Required work
Every line of the data below is to be written out again exactly.

Information shown
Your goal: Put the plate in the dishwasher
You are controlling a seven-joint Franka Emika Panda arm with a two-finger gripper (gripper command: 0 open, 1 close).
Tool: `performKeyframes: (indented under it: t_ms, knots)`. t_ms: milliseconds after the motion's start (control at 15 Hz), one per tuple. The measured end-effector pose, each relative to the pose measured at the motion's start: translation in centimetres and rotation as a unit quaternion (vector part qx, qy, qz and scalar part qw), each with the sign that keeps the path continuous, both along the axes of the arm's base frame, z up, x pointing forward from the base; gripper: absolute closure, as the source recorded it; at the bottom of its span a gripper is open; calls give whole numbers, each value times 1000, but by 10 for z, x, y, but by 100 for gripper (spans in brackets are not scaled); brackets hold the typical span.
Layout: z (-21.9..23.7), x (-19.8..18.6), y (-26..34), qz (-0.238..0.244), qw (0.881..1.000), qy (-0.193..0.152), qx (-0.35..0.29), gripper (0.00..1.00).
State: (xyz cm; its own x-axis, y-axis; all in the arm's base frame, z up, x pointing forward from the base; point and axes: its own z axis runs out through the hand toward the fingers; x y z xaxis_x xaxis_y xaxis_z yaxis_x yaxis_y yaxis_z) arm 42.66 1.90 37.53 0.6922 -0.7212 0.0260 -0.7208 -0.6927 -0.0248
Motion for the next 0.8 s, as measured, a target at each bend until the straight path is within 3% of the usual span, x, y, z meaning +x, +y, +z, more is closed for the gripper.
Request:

Response to the task
Your goal: Put the plate in the dishwasher
You are controlling a seven-joint Franka Emika Panda arm with a two-finger gripper (gripper command: 0 open, 1 close).
Tool: `performKeyframes: (indented under it: t_ms, knots)`. t_ms: milliseconds after the motion's start (control at 15 Hz), one per tuple. The measured end-effector pose, each relative to the pose measured at the motion's start: translation in centimetres and rotation as a unit quaternion (vector part qx, qy, qz and scalar part qw), each with the sign that keeps the path continuous, both along the axes of the arm's base frame, z up, x pointing forward from the base; gripper: absolute closure, as the source recorded it; at the bottom of its span a gripper is open; calls give whole numbers, each value times 1000, but by 10 for z, x, y, but by 100 for gripper (spans in brackets are not scaled); brackets hold the typical span.
Layout: z (-21.9..23.7), x (-19.8..18.6), y (-26..34), qz (-0.238..0.244), qw (0.881..1.000), qy (-0.193..0.152), qx (-0.35..0.29), gripper (0.00..1.00).
State: (xyz cm; its own x-axis, y-axis; all in the arm's base frame, z up, x pointing forward from the base; point and axes: its own z axis runs out through the hand toward the fingers; x y z xaxis_x xaxis_y xaxis_z yaxis_x yaxis_y yaxis_z) arm 42.66 1.90 37.53 0.6922 -0.7212 0.0260 -0.7208 -0.6927 -0.0248
Motion for the next 0.8 s, as measured, a target at each bend until the straight path is within 3% of the usual span, x, y, z meaning +x, +y, +z, more is closed for the gripper.
Request:

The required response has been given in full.